Matilda the Musical

One of the musicals I've most wanted to see over the past few years was Matilda and it finally came to Toronto this summer. 

To prepare for the show, I read Matilda the week before. I'm pretty sure I read it as a child, but I genuinely couldn't remember and it was just as charming as Roald Dahl usually is. I actually have more vivid memories of the Mara Wilson movie (I think the chocolate cake scene haunts a lot of people), but I read it in less than a day and it's full of delightful quotes about the power of books. 

The books transported her into new worlds and introduced her to amazing people who lived exciting lives. She went on olden-day sailing ships with Joseph Conrad. She went to Africa with Ernest Hemingway and to India with Rudyard Kipling. She travelled all over the world while sitting in her little room in an English village.

A big reason I wanted to see the musical was because of the set design. It's a wordsmith's dream: shelves of books (in the library set), letters scattered around most of the other sets, SWINGS (I love swings) that made me want to run to the nearest park. In short, it was beautifully done. 

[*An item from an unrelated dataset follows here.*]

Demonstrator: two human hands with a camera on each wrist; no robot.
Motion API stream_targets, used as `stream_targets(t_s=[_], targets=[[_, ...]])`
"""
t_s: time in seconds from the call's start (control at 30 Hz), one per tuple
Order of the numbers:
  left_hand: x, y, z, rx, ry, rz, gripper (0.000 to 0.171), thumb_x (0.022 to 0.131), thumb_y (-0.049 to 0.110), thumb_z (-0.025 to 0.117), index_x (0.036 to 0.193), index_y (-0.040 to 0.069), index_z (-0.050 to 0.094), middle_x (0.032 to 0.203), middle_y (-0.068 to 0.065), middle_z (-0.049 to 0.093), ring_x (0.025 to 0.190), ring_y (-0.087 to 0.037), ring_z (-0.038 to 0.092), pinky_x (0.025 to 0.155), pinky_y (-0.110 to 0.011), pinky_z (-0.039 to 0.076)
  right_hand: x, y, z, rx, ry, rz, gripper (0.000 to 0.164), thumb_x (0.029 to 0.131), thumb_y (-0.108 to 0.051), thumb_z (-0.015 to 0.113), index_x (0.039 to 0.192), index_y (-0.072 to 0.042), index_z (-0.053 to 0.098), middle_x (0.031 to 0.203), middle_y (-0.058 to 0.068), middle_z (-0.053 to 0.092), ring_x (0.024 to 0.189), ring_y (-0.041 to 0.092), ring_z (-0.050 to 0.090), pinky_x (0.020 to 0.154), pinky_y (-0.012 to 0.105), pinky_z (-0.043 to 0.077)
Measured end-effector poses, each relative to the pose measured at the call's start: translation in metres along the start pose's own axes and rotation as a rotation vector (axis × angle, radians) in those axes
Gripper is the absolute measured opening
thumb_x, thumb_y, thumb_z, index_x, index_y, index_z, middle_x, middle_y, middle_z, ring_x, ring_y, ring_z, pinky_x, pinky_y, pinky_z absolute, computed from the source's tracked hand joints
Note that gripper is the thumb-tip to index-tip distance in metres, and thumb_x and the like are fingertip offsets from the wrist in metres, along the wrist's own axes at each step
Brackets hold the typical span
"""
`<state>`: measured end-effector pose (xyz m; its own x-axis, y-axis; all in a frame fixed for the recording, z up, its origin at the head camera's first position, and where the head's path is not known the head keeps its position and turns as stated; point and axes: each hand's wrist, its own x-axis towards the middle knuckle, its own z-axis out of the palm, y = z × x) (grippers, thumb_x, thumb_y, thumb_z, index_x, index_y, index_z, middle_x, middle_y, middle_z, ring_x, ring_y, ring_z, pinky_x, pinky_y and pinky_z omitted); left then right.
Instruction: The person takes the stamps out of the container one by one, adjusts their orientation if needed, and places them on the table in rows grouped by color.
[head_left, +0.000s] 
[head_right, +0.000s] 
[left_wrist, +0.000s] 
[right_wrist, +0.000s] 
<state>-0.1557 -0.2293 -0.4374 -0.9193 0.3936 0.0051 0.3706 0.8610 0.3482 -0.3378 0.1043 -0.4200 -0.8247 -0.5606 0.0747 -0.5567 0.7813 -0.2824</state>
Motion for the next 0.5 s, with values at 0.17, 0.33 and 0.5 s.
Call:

The musical mostly sticks to the plot of the book, with a couple of big changes. Matilda's mother is no longer a neglectful bingo player, but an amateur dancer with a half-Italian partner. The Russian mafia shows up for a scene that's both funny and vaguely racist (especially since they weren't in the book). And Matilda herself entertains Mrs Phelps the librarian with an elaborate story that (spoiler alert) ends up revealing the truth about Miss Honey's childhood. The added subplots didn't really add anything to the play apart from bulking it up and giving it the opportunity to add a couple of extra songs, so I'm not sure how necessary they were. 

The biggest issue with the musical, though, was the accents. I'm not sure why the whole cast had to affect accents when it wouldn't have made a difference if they weren't British. And I know it sounds terribly cruel to say, but the girl who played Matilda that night didn't seem to live the role. She was a little robotic, and her accent was all over the place. I realize she's all of 10, but there are lots of child actors who make you believe in their characters, so it's not that mean, right? RIGHT?

It's a cute show, and good for a night out, (and Miss Trunchbull as played by a dude is great), but it probably isn't going to make it very high on my favourites list. I saw Charlie and the Chocolate Factory in December, and I liked that one more.